*What you will do*: Starting with the first line of the data that follows, transcribe every line verbatim until the line containing "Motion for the" has been transcribed.

*Data provided*:
..............................

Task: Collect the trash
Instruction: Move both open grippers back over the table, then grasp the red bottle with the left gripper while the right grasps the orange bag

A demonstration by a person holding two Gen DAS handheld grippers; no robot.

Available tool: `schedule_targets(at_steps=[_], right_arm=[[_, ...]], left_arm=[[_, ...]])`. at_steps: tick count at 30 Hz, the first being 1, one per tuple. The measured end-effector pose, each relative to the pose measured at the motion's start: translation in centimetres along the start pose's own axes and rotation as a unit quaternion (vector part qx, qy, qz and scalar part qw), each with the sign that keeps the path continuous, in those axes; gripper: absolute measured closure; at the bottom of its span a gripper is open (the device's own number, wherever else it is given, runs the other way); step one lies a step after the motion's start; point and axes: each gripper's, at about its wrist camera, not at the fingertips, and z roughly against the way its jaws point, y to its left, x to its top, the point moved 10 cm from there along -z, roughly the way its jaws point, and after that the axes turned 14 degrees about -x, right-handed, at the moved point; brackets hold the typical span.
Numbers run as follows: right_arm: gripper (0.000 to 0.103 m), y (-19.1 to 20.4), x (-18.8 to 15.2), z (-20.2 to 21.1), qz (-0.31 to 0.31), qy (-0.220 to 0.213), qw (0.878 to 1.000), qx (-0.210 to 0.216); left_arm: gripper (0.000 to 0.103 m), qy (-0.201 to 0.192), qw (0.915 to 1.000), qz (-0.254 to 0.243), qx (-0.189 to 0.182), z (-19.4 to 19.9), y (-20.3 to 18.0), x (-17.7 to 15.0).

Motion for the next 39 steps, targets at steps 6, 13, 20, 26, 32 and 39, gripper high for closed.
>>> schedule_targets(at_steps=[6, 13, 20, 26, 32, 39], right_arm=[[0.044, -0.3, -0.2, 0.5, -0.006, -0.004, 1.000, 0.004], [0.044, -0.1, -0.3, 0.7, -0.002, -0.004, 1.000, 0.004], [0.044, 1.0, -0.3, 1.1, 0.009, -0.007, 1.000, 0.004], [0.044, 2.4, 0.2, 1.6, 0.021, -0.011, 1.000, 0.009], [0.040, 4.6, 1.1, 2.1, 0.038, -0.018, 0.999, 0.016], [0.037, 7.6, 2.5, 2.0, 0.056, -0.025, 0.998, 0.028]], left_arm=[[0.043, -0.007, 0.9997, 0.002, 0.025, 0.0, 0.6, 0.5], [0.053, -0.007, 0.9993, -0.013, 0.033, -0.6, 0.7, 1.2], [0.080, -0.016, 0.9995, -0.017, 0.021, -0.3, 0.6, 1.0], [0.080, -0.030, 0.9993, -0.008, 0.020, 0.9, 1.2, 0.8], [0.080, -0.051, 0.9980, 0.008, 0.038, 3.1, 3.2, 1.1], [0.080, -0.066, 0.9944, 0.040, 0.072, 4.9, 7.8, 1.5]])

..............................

*Written answer*:
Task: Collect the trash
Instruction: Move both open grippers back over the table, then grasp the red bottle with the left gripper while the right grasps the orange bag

A demonstration by a person holding two Gen DAS handheld grippers; no robot.

Available tool: `schedule_targets(at_steps=[_], right_arm=[[_, ...]], left_arm=[[_, ...]])`. at_steps: tick count at 30 Hz, the first being 1, one per tuple. The measured end-effector pose, each relative to the pose measured at the motion's start: translation in centimetres along the start pose's own axes and rotation as a unit quaternion (vector part qx, qy, qz and scalar part qw), each with the sign that keeps the path continuous, in those axes; gripper: absolute measured closure; at the bottom of its span a gripper is open (the device's own number, wherever else it is given, runs the other way); step one lies a step after the motion's start; point and axes: each gripper's, at about its wrist camera, not at the fingertips, and z roughly against the way its jaws point, y to its left, x to its top, the point moved 10 cm from there along -z, roughly the way its jaws point, and after that the axes turned 14 degrees about -x, right-handed, at the moved point; brackets hold the typical span.
Numbers run as follows: right_arm: gripper (0.000 to 0.103 m), y (-19.1 to 20.4), x (-18.8 to 15.2), z (-20.2 to 21.1), qz (-0.31 to 0.31), qy (-0.220 to 0.213), qw (0.878 to 1.000), qx (-0.210 to 0.216); left_arm: gripper (0.000 to 0.103 m), qy (-0.201 to 0.192), qw (0.915 to 1.000), qz (-0.254 to 0.243), qx (-0.189 to 0.182), z (-19.4 to 19.9), y (-20.3 to 18.0), x (-17.7 to 15.0).

Motion for the next 39 steps, targets at steps 6, 13, 20, 26, 32 and 39, gripper high for closed.

The answer is complete, and the exercise is done.